Toremifene is an antiestrogenic anticancer agent effective in the treatment of advanced recurrent breast cancer in postmenopausal patients. It is claimed to be more effective than tamoxifen in several rat mammary tumor models. Side-effects are mild, including hot flushes and sweating.

Chemical Properties

White-to-Off-White Solid

Originator

Farmos (Finland)

Uses

antineoplastic;selective estrogen receptor modulator

Uses

An antiestrogen and antineoplastic. Nonsteroidal antiestrogen structurally similar to tamoxifen

Uses

A chlorinated tamoxifen analogue, that induces apoptosis in some cells

Definition

ChEBI: Toremifene is a tertiary amine, an organochlorine compound and an aromatic ether. It has a role as an antineoplastic agent, an estrogen antagonist, an estrogen receptor modulator and a bone density conservation agent. It derives from a hydride of a stilbene.

Manufacturing Process

The reaction is performed under dry conditions. 2.1 g of lithium aluminum hydride and 50 ml of dry tetrahydrofuran are placed in a flask. Then 13.2 g of cinnamaldehyde in 50 ml of dry tetrahydrofuran are added while stirring and keeping the temperature at 25°-35°C. The stirring is continued for another 30 min at room temperature. Then 26.9 g of 4-[2-(N,N-dimethylamino)- ethoxy]benzophenone in 70 ml of dry tetrahydrofuran are added while stirring. The temperature is kept at 35°-45°C during the addition. After stirring for 2 h at 40°C the reaction mixture is poured into 150 ml of 25% ammonium chloride solution, and aluminium hydroxide is precipitated and filtered off. The filtrate is transferred to a separating funnel and the organic layer is separated. The aqueous layer is once again extracted with 60 ml of ethyl acetate. The organic layers are combined and dried over sodium sulfate. The solvent is evaporated. The residue is recrystallized from toluene. The yield is 27.5 g (68%) of 1,2-diphenyl-1-[4-[2-(N,N-dimethylamino)ethoxy]phenyl]- butane-1,4-diol.
The reaction is performed under dry conditions. 40.5 g 1,2-diphenyl-1-[4-[2- (N,N-dimethylamino)ethoxy]phenyl]butane-1,4-diol and 150 ml of acetic acid anhydride are placed in a flask.
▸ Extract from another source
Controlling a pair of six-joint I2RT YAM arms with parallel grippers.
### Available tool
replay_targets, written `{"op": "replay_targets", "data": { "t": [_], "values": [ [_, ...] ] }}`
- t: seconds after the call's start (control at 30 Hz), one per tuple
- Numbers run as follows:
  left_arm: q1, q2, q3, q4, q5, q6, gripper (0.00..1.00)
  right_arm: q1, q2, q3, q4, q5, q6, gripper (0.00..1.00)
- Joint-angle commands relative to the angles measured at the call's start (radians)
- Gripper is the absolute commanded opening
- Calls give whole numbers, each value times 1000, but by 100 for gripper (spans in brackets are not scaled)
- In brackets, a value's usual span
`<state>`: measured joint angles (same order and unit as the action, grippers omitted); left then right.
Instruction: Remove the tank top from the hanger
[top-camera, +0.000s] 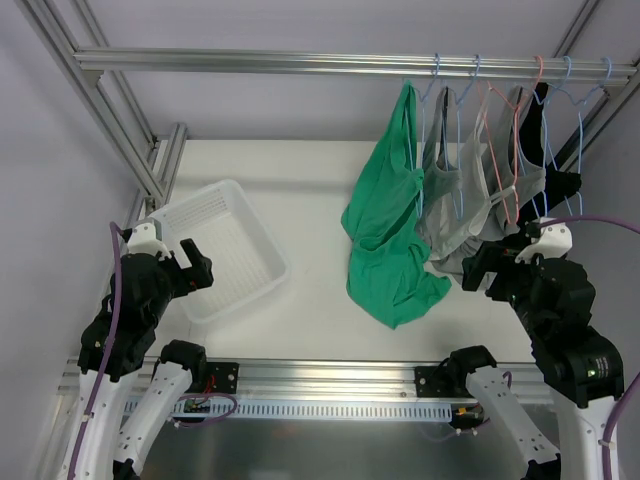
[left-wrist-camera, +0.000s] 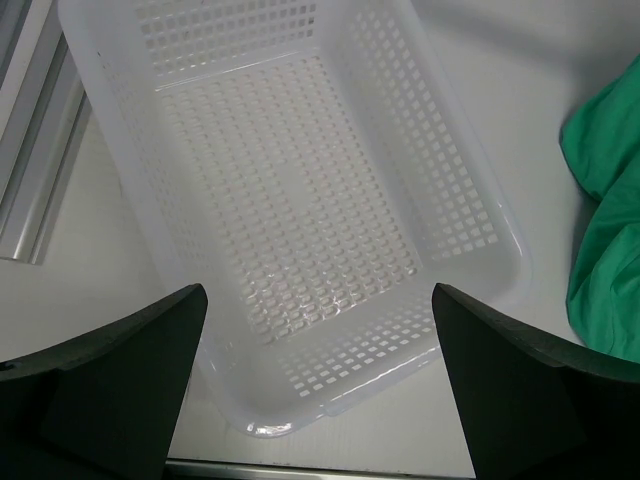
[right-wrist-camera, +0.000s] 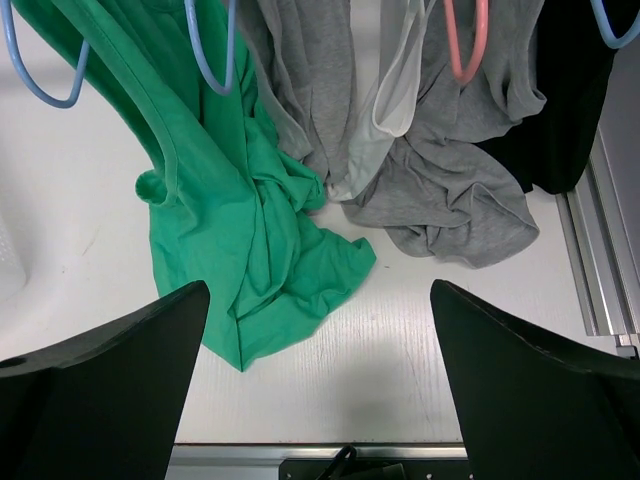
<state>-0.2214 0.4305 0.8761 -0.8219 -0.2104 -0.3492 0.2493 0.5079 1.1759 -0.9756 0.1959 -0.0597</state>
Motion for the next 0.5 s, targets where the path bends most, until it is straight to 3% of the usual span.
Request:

The temperature is raised to 90°C, where it is kept until the primary OH-group is completely acetylated. [4-Acetoxy-1,2-diphenyl-1-[4-[2-(N,N-dimethylamino)ethoxy]phenyl]butan-1-ol is obtained as intermediate; melting point of the (RR, SS)-isomer pair is 97°-99°C. While stirring the reaction mixture, 30 ml of acetyl chloride in 50 ml of acetic acid anhydride are added at 90°C. The stirring is continued at this temperature for 2 h. The solvent is evaporated. Then 1 M sodium carbonate solution is added in excess, after which the product is extracted in toluene. The solution is dried over sodium sulfate, and the solvent is evaporated. The yield of the pure isomer mixture (Z:E 2:1) of 4-acetoxy-1,2-diphenyl-1-[4-[2-(N,N_x0002_dimethylamino)ethoxy]-phenyl]-1-butene is quantitative. The4-acetoxy-1,2-diphenyl-1-[4-[2-(N,N-dimethylamino)ethoxy]-phenyl]-1- butene are dissolved in 94% ethanol, after which water and 20% sodium hydroxide solution are added. The mixture is refluxed for 1 h. The solution is neutralized with 2 M hydrochloric acid, after wich the ethanol is evaporated. Water is added into the residue. The product is extracted in ethyl acetate, the ethyl acetate solution is dried and the solvent is avaporated. The product is recrystallized from a mixture of water and methanol. The yield of the pure mixture of the isomers (Z:E 2:1) of 1,2-diphenyl-1-[4-[2-(N,Ndimethylamino)ethoxy]phenyl]-1-buten-4-ol, melting point 93°-100°C, is quantitative.
Isolation of the (Z)-isomer as a free base: the mixture of the isomers (Z:E 2:1) of 1,2-diphenyl-1-[4-[2-(N,N-dimethylamino)ethoxy]phenyl]-1-buten-4-ol is recrystallized from toluene, and 15.9 g (41%) of the (Z)-isomer is obtained, melting point 110°-112°C.
The reaction is performed under dry conditions. 42.4 g of (Z)-1,2-diphenyl-1- [4-[2-(N,N-dimethylamino)ethoxy]phenyl]-1-buten-4-ol are dissolved in 250 ml of chloroform. Then 23.8 g of thionyl chloride are added dropwise. The mixture is refluxed 3 h. The solvent is evaporated, after which the product is recrystallized from ethyl acetate. The yield of the hydrochloride salt of 4- chloro-1,2-diphenyl-1-[4-[2-(N,N-dimethylamino)ethoxy]-phenyl]-1-butene (Z) is 36.7 g (83%), melting point 194°-196°C.
The base can be liberated from the salt with 1 M sodium carbonate solution, after which the base is extracted in toluene. The toluene solution is dried and the solvent is evaporated. The free base, 4-chloro-1,2-diphenyl-1-[4-[2-(N,Ndimethylamino)ethoxy]-phenyl]-1-butene (Z), has melting point 108°-110°C (from acetone). In practice it is usually used as citrate salt (1:1).

brand name

Fareston

Therapeutic Function

Antiestrogen, Antineoplastic

Clinical Use

Hormone dependent metastatic breast cancer in post menopausal women

Drug interactions

Potentially hazardous interactions with other drugs
Anticoagulants: enhanced anticoagulant effect of coumarins.
Cytotoxics: possible increased risk of ventricular arrhythmias with vandetanib - avoid.

Metabolism

Toremifene is metabolised mainly by the cytochrome P450 isoenzyme CYP3A4. The main metabolite is N-demethyltoremifene and has similar anti-oestrogenic activity but weaker anti-tumour activity than toremifene. Toremifene is eliminated mainly as metabolites in the faeces.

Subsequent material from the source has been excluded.